**The problem**
Find the string "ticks" in the data, and copy out each line that has it.
--------
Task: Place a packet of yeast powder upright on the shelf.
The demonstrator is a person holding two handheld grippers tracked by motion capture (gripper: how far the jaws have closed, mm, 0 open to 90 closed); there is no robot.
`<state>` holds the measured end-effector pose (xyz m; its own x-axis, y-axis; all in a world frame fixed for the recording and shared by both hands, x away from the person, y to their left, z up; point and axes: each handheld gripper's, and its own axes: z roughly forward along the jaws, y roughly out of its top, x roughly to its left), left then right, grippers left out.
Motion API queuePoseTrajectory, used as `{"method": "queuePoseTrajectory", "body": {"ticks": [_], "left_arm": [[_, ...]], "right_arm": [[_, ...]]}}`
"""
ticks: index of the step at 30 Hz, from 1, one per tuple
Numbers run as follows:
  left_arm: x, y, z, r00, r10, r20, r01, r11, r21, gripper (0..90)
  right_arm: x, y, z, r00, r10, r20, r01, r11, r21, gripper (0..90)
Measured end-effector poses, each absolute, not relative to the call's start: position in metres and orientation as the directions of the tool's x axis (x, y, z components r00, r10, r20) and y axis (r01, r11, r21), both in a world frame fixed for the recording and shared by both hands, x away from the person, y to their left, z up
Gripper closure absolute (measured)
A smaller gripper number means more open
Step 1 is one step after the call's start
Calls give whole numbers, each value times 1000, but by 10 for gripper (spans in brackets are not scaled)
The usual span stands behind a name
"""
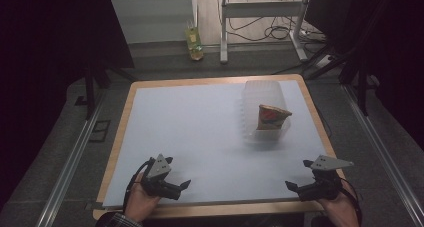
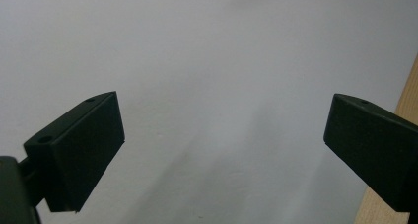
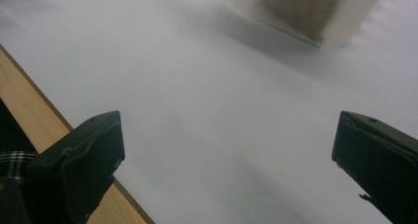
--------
**Expected answer**
Motion API queuePoseTrajectory, used as `{"method": "queuePoseTrajectory", "body": {"ticks": [_], "left_arm": [[_, ...]], "right_arm": [[_, ...]]}}`
ticks: index of the step at 30 Hz, from 1, one per tuple

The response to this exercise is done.